The "Greenwash" was more likely to have originated from the building material companies themselves. The Green Party has never been against Borax timber treatments. Boric acid is fairly harmless. The only side-effect in mammals is testicular atrophy (smaller balls). I can't see the Greenies being too fussed about that.”
Hurlz1: Dryframe is like blotting paper, a drop of water soaks in and the next drop soaks in and soon you have a problem.
No matter how you looked at dryframe being used in exterior walls it was always going to be a problem and the govt needs to stand up and shoulder the blame for the past actions of Labour and the Greens.
The architects that specified dryframe should also have known better.
The building regulations are now so over the top they are ridiculous.”
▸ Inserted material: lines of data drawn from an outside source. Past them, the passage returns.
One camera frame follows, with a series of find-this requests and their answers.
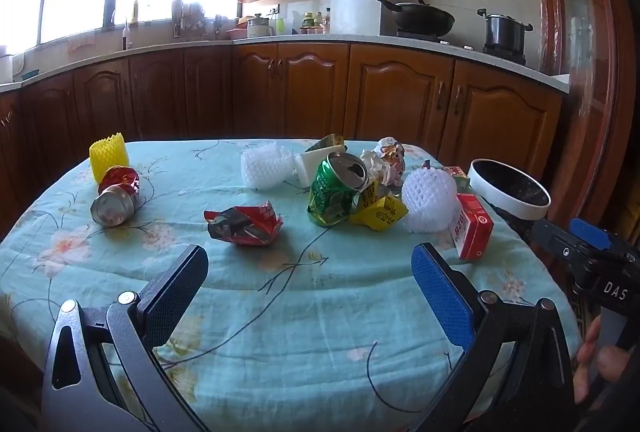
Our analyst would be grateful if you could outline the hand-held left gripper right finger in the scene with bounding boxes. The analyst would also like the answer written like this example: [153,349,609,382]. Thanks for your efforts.
[411,242,591,432]

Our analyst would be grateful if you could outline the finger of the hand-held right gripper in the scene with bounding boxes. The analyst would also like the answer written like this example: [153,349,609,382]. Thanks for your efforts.
[531,219,602,269]
[570,217,613,250]

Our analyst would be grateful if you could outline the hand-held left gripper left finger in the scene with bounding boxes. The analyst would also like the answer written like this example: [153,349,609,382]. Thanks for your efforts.
[41,243,210,432]

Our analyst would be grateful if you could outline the white bin with black bag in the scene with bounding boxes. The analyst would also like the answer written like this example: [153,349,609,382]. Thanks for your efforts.
[467,158,552,244]

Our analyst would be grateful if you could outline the colourful paper wrapper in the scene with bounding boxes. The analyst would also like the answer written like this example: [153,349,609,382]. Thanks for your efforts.
[374,137,406,187]

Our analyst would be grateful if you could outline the white tubular foam fruit net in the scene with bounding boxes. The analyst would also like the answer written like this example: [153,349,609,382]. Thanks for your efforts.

Comment by Stuart Munro at NZ Pundit:
I was building my own house in the early nineties when the regs changed. We went from a simple $20 orange book to $500 or more of folders all about different materials. I'd be very surprised if many people were ever fully conversant with all the folders. It pushed up permit costs too.
“The legal take is interesting - courts ultimately found that issuing WOFs to vehicles made the MOT liable, it would astonishing if the same arguments did not apply to building certification.”
A few good comments from the Greens’s FrogBlog when a few commenters called Russel Norman on his mindless recycling of the “deregulation done it” myth:
BJ Chip: Wat is correct. Local government has no business being in the business of building guarantees. This is not a necessary government function unless government is building the houses or government is buying the houses.
“Government can inspect them for safety and whether they meet standards for connecting to the sewers, electrical grid, gas, water… whatever is appropriate, but the responsibility for the construction quality has to be held by the builder and the purchaser and the bank that holds the mortgage. The notion that local councils hold this responsibility, which was apparently inherited from some prehistoric era, is flawed.”
Owen McShane: . . . the Privy Council back in 1995 warned us that our whole approach to building regulation was balmy and left too much liability on councils. In every other modern jurisdiction council’s liability expires after say seven years or the first sale. . .
“In the UK and elsewhere council liability expires after a certain time or the first on sale. At that point building surveyors can be used (just as we use marine surveyors for buying boats and the AA for buying cars) who will inspect a building and report on it for a fee. The fee is negotiable and is determined by how much comfort you seek and the perceived risk.
An important part of the report is the report on the guarantees and the insurance. These reports help set the price. No guarantees and no insurance reduces the price dramatically. The fees are far far less than we now have to pay for building permits and certainly take less time.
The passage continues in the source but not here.